Although the cause of the trouble is obvious, the cure is not. Indeed, there may be no fundamental solution to the ebbing of the Ogallala. "We can prolong the supply," concludes John Weeks, a U.S. Geological Survey engineer who heads a five-year U.S.G.S. study of the situation, "but we are mining a limited resource, like gold, and we can't solve the ultimate depletion problem."
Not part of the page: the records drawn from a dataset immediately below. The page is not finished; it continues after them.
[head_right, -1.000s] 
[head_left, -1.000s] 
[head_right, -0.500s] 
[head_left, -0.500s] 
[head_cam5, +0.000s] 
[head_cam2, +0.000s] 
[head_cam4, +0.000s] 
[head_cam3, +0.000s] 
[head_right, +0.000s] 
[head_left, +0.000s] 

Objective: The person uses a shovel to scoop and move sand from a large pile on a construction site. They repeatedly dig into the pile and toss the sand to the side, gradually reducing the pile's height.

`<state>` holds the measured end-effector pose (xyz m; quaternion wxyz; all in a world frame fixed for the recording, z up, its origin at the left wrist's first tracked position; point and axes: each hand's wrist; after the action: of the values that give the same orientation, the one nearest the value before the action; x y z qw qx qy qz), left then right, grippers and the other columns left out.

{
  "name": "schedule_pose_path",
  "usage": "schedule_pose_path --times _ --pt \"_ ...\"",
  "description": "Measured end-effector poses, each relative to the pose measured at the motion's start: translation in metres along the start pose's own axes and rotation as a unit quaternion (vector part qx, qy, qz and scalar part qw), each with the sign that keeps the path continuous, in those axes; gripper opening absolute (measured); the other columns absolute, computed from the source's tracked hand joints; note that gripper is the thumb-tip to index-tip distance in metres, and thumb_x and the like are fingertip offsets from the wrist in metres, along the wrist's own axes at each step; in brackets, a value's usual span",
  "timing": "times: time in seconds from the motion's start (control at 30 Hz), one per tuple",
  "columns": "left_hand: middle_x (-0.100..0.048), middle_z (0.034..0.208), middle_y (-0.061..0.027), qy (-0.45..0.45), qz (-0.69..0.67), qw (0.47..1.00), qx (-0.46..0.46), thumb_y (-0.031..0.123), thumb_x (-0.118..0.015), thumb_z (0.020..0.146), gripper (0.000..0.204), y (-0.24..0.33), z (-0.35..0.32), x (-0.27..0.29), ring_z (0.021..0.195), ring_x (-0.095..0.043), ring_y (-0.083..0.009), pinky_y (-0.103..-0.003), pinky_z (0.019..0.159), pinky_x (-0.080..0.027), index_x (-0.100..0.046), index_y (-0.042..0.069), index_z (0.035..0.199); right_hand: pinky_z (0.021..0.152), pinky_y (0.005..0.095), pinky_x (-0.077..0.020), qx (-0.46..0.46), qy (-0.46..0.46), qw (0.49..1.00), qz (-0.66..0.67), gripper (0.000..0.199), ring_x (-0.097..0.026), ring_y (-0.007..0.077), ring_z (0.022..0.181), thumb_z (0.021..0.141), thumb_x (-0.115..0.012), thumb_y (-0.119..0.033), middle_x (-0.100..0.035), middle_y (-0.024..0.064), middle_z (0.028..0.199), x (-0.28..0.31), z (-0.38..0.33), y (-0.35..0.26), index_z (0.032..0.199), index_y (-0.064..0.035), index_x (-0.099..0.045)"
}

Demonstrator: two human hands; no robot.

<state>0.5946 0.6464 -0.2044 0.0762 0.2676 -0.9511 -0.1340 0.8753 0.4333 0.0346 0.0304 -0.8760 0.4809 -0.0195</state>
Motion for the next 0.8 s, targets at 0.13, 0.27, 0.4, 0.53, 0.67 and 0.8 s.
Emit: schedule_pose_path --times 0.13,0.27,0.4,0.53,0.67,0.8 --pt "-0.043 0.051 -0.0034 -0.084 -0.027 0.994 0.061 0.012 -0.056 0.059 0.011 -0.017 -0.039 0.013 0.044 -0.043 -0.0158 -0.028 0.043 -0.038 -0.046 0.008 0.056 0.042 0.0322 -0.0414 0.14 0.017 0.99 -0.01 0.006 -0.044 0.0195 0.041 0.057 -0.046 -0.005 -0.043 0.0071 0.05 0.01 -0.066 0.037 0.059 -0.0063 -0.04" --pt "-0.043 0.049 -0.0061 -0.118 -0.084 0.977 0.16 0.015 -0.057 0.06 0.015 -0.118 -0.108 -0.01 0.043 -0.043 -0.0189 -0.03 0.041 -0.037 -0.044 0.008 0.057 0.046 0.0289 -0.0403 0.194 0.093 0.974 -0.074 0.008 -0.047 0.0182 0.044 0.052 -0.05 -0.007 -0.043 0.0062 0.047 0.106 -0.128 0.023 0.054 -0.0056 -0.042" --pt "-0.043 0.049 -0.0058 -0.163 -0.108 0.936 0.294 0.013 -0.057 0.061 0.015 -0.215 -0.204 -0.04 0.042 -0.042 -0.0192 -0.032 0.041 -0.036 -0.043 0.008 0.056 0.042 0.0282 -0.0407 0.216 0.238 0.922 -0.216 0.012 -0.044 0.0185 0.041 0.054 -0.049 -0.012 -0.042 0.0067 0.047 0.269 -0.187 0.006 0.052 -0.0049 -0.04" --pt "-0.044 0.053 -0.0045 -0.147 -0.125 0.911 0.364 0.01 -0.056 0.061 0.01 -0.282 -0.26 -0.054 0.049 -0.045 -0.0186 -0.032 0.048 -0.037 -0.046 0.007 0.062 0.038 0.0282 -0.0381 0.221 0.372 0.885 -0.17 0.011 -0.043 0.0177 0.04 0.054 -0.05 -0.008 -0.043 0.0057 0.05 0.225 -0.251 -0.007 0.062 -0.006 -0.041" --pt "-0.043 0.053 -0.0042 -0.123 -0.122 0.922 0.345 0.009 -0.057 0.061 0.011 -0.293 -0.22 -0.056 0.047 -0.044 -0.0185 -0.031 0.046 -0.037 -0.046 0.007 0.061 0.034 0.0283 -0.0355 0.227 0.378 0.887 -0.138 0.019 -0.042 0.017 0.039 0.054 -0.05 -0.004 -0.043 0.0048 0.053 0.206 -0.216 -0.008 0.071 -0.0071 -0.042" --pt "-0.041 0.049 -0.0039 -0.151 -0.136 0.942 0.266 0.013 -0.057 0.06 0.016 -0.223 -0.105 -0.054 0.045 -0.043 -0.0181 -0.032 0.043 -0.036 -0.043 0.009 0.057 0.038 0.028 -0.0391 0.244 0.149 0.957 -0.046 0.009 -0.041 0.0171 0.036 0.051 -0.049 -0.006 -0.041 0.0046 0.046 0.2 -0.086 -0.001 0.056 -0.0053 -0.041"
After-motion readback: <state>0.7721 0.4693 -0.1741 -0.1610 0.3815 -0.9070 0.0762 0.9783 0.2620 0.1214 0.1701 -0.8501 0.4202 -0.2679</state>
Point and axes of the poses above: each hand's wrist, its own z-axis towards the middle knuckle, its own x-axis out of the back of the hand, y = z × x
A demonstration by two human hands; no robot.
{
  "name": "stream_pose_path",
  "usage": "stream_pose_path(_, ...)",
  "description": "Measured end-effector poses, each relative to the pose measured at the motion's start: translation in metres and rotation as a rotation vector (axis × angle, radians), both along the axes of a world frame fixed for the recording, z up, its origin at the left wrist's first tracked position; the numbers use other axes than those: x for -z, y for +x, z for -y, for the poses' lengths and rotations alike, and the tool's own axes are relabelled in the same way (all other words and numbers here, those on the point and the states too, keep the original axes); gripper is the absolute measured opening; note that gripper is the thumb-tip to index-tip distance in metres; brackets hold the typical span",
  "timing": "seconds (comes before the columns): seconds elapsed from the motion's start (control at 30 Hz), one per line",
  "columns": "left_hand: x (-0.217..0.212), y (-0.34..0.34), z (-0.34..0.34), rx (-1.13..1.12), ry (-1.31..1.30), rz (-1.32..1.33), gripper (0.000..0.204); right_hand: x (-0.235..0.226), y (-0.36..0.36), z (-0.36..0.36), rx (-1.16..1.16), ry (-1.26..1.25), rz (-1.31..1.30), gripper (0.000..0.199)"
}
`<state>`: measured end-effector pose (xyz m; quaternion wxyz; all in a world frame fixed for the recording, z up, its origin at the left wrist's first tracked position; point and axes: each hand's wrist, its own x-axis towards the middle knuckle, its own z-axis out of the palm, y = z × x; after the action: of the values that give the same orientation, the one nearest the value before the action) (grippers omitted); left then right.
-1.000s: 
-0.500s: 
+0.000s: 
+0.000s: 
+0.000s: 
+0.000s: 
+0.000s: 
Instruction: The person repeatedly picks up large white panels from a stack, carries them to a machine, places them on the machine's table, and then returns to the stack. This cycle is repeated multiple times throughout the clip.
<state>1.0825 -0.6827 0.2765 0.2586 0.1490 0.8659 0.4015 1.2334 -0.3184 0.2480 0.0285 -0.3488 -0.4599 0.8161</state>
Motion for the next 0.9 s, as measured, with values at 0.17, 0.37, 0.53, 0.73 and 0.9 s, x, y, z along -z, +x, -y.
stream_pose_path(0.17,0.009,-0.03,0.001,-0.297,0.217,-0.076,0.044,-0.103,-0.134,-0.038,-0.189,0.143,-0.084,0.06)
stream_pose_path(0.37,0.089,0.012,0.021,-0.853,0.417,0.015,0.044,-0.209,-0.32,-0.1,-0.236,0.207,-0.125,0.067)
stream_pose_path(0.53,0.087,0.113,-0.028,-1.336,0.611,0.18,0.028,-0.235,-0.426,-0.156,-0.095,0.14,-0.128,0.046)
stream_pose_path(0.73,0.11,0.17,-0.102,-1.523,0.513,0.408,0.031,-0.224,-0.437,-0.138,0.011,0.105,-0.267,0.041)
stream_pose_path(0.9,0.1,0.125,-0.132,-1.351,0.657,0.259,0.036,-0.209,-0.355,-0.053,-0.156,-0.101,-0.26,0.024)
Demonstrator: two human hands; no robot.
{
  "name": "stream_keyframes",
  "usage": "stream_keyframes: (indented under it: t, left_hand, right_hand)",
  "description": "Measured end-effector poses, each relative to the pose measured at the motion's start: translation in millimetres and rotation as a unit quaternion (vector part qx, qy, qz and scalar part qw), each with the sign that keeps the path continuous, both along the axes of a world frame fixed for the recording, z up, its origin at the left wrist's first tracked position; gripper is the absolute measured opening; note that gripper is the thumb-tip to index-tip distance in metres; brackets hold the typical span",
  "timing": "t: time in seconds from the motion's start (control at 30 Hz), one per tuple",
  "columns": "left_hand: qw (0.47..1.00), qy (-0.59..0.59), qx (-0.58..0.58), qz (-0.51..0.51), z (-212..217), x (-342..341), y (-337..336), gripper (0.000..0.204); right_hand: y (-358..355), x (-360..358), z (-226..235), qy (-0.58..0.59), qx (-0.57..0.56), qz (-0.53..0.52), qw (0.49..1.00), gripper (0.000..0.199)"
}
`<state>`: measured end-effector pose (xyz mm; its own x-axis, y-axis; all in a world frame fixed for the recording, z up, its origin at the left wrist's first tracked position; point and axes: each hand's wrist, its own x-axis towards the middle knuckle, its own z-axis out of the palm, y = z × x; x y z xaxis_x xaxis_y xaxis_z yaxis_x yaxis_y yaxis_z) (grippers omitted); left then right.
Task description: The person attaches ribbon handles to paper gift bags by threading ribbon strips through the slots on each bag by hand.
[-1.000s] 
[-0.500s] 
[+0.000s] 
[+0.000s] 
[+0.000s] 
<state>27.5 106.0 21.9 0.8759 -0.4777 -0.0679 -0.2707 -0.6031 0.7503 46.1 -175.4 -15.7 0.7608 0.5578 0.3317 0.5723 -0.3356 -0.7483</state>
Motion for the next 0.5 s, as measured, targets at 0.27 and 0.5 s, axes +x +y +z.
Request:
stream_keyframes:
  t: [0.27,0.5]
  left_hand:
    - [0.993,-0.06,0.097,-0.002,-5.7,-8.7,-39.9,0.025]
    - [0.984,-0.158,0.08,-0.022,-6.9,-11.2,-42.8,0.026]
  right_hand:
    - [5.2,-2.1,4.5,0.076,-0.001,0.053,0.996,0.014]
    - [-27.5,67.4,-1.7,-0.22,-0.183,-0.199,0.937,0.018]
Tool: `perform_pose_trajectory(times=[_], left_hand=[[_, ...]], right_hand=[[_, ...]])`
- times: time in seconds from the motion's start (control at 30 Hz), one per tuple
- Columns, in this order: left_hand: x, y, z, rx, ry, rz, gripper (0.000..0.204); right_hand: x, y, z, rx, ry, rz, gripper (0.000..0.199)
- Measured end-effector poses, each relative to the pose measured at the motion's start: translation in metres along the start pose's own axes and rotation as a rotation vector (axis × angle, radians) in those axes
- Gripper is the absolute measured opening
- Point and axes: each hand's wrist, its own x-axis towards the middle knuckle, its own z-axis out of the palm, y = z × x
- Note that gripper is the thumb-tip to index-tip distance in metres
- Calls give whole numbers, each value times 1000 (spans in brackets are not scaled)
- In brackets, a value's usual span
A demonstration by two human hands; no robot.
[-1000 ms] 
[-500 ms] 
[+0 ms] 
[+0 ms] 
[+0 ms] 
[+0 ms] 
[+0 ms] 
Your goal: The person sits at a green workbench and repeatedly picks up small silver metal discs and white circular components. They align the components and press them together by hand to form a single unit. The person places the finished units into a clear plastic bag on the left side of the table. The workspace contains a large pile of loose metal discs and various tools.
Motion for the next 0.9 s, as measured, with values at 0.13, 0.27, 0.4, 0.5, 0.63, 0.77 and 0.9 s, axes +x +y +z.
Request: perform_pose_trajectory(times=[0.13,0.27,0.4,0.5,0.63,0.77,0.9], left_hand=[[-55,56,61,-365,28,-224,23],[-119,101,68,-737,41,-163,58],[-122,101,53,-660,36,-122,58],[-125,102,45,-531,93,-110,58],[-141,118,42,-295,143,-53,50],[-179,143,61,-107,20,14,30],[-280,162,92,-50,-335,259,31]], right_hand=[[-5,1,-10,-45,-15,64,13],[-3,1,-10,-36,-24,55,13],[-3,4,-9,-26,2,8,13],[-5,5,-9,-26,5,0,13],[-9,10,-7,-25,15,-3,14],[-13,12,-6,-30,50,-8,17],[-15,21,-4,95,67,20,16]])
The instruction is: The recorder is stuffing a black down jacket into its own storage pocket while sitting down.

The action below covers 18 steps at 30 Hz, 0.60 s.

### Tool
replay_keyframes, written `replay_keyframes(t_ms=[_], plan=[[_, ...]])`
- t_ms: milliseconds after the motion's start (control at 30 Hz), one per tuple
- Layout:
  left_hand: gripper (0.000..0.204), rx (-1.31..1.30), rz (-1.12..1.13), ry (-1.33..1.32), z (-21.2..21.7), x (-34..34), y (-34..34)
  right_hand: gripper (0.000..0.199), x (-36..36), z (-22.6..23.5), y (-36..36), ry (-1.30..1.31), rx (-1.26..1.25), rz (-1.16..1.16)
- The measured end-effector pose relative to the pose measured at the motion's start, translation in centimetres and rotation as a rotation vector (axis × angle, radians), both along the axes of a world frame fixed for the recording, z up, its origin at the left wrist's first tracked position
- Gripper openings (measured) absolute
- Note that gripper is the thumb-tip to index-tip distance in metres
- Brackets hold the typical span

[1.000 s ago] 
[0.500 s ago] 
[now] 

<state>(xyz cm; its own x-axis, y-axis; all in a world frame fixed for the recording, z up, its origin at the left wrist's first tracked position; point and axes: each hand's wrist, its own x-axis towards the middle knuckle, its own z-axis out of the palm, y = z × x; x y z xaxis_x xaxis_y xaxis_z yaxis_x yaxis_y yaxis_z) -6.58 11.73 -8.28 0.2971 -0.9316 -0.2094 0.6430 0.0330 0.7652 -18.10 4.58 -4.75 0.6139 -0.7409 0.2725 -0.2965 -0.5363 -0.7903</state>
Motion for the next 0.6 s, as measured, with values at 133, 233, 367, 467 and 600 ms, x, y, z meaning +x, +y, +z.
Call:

Conservation may forestall the end. Farmers can simply use less water. They are already converting from profitable but water-thirsty corn to water-thrifty crops such as wheat, sorghum and cotton. James Mitchell, a cotton farmer from Wolfforth, Texas, has installed an experimental center-pivot sprinkler that, instead of spraying outward, gently drops water directly into the planted furrows, thereby reducing evaporation. Sophisticated laser-guided land graders can now almost perfectly flatten the terrain so that water is not wasted in runoff. Electrodes planted in the fields can measure soil wetness and determine exactly when water is needed. Today, these techniques are rarities, but they may soon be routine. As Kansas Cattle Feeder Harold Burnett puts it: "Water misers" will last longer. But even the stingiest will go under if neighbors are wasteful and the whole aquifer dries up.

Last week a committee representing the Governors of states that tap the Ogallala published a list of 20 recommendations for action. Most of the suggestions, based on a $6 million federal study of the problem, involved stopgap efforts rather than cures. Except one. The committee wants further study of a proposal by the Army Corps of Engineers for huge canal systems that would import water from South Dakota, Missouri and Arkansas. The routes — all of which would be uphill — range in length from 376 miles to 1,135 miles. The cost— from $3.6 billion to $22.6 billion — currently places the canals in the realm of fantasy.